PARIS, France— When is an archetypal garment no longer archetypal?
Glenn Martens of Y/Project asks himself this question each season, when he takes the staid, the drab, and the standardised ideas of what a ‘normal’ garment should be and wrenches that apart to make experimental clothing.
For Spring/Summer 2019 he was thinking about Christo and Jeanne-Claude, the seminal French land artists whose ephemeral sculptures lay siege to global landmarks by wrapping them in draped and knotted cloth, and whose latest sculpture 'Mastaba' was unveiled in London’s Hyde Park this week.

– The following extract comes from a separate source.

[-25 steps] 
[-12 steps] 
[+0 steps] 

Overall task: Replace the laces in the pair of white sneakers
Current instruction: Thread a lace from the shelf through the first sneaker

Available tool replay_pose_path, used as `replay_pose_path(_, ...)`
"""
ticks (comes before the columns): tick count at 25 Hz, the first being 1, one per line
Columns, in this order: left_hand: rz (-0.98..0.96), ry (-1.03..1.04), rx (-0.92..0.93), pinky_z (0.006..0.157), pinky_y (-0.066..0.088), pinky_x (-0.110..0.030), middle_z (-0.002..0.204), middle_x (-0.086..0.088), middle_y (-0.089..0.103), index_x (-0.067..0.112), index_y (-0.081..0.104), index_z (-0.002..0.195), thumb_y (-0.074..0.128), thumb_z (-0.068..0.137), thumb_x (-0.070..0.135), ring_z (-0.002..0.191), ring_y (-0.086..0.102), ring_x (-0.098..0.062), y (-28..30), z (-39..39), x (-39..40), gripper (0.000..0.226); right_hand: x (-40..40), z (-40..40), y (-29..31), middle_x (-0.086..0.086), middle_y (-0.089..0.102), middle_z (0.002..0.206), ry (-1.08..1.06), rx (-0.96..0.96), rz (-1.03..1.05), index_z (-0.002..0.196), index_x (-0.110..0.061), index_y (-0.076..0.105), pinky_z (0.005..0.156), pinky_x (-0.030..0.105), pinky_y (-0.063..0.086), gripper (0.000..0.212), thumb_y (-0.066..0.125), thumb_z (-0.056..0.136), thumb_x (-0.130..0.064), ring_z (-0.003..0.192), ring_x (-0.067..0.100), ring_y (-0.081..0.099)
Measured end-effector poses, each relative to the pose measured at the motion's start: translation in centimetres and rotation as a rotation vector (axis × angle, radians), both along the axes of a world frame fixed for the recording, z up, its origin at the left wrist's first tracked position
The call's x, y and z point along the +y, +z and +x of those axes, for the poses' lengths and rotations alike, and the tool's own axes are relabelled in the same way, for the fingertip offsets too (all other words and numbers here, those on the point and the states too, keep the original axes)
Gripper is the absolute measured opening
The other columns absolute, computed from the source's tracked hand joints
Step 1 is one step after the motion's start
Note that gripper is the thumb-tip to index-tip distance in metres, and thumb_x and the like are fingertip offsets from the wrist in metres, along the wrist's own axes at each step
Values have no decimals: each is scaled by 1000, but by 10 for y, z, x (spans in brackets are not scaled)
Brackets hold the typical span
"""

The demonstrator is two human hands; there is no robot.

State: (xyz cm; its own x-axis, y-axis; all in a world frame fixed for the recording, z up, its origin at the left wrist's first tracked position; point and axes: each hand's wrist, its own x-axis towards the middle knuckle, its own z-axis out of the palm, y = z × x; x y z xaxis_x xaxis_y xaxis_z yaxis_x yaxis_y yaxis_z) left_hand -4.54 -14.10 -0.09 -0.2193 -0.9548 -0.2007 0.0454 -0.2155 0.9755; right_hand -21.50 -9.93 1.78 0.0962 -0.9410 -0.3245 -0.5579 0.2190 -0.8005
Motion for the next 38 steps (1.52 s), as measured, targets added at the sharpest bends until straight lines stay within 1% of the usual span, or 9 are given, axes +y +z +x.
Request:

Applying his almost parasitic practice to clothing, Martens found new ways of swathing parachute nylon or fine, stretchy lycra over blazers, topcoats and perfectos to further his hybridisation of said garments into sportier, or strangely more elegant, iterations.
At their simplest, they were beautiful and fresh; yet when less successful they erred towards awkward collage. However with Martens you get the idea that such a dichotomy is exactly the point of his work. The forced urgency of certain garments always tends to overshadow the quiet torture of others, like the way his Canadian tuxedos or two-tone spiked trousers layered with spider-web knit stood out more than a gathered nylon coat. Its contemporary fabrication echoed mid-century taffeta.